Taal is een van de belangrijkste factoren bij het behalen van schoolsucces.
Kinderen met een andere moedertaal dan het Nederlands moeten zich tijdens hun schoolloopbaan
het Nederlands eigen maken en tegelijkertijd de reguliere schoolvakken leren. Het
vergroten van hun onderwijskansen hangt daarom vooral samen met de vraag in hoeverre
het onderwijs erin slaagt deze leerlingen het Nederlands als tweede taal aan te leren.
Om het rendement van het onderwijs aan leerlingen met een andere moedertaal dan het
Nederlands te verbeteren moet de school beschikken over deskundig opgeleide leraren
die het Nederlands als tweede taal(NT2) kunnen verzorgen.
Met het oog daarop is met ingang van het studiejaar 1995-1996 op initiatief van enige
hogescholen een éénjarige post-hbo-opleiding tot leraar NT2 gestart. Gedurende de
eerste drie cursusjaren heeft het departement voor deze opleiding subsidie verleend.
Het is gebleken dat de belangstelling voor deze opleiding de laatste jaren sterk is
teruggelopen. Deze terugloop vindt zijn oorzaak in de geringe bekendheid bij de basisscholen
met deze opleiding; ook is het wegvallen van de financiële bijdrage door het departement
van invloed geweest op de terugloop in de belangstelling.
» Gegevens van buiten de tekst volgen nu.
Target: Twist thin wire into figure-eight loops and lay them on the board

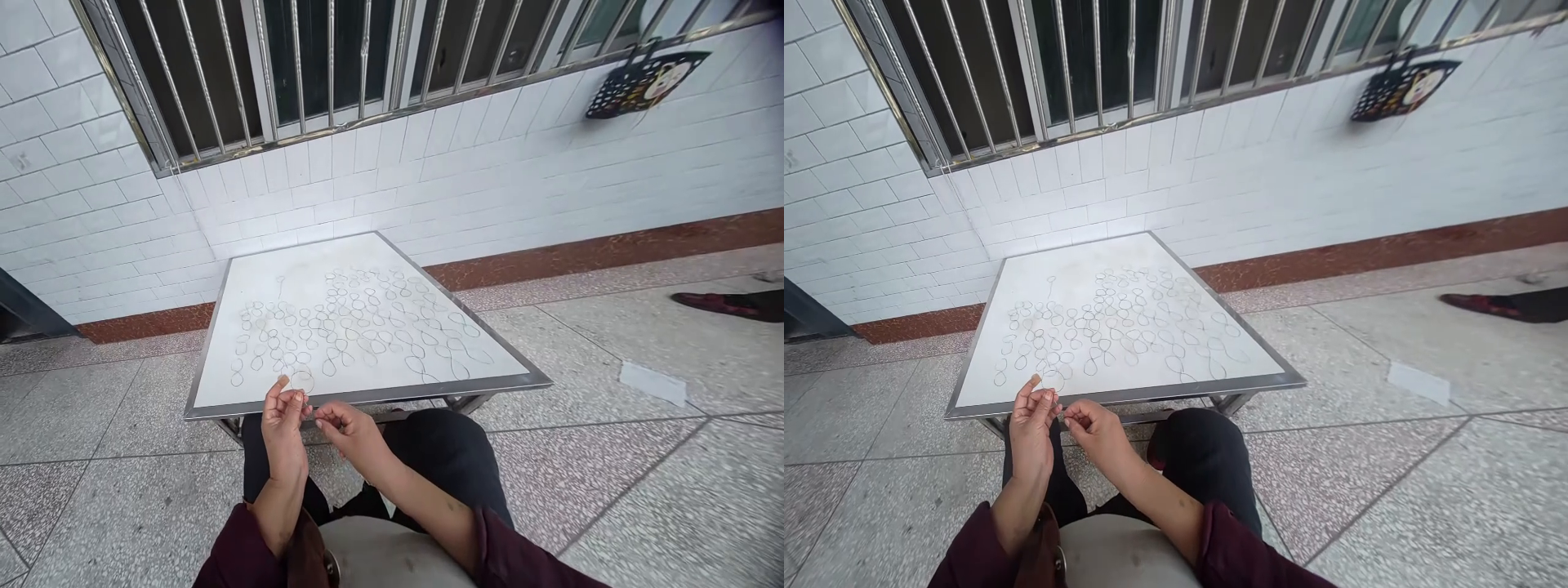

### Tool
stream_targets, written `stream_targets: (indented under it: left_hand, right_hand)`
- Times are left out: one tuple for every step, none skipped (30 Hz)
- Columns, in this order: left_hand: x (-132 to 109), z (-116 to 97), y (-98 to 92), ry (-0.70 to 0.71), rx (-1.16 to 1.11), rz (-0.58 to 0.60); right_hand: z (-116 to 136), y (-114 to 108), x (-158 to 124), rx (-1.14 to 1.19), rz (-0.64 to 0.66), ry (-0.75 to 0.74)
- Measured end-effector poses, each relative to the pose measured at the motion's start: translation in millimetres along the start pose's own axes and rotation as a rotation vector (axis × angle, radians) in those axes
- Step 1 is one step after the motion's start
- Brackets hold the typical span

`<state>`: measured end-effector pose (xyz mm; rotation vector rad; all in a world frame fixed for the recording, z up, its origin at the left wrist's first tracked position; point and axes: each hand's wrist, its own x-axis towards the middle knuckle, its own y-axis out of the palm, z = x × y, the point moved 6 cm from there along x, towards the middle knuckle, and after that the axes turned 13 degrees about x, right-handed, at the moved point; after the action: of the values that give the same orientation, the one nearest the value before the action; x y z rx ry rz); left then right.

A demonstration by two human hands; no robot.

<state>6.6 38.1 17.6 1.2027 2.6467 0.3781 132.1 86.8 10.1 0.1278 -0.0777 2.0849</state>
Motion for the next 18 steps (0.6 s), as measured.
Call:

Voor de kwaliteit van het onderwijs aan tweetalige leerlingen is het van het grootste
belang dat deze post-hbo-opleiding behouden blijft. In het kader van het onderwijskansenbeleid
waarbinnen taalbeleid een hoge prioriteit heeft, mag ook worden verwacht dat de behoefte
aan deze opleiding zal toenemen.
Om de deelname aan de opleiding te stimuleren is besloten opnieuw een subsidie te
verlenen en is door middel van de publicatie van 21 september 2000, kenmerk PO/PJ-00/35216,
gepubliceerd in Uitleg Gele katern, nummer 23 van 4 oktober 2000, opnieuw de aandacht
gevestigd op de opleiding Nederlands als tweede taal.
Hierin werd onder meer meegedeeld dat deze opleiding met ingang van 1 december 2000
van start zou gaan. Gebleken is echter dat als gevolg van het startmoment midden in
het schooljaar zich te weinig deelnemers hebben aangemeld.
Bovendien bleek het noodzakelijk dat het opleidingsmodel moest worden geactualiseerd.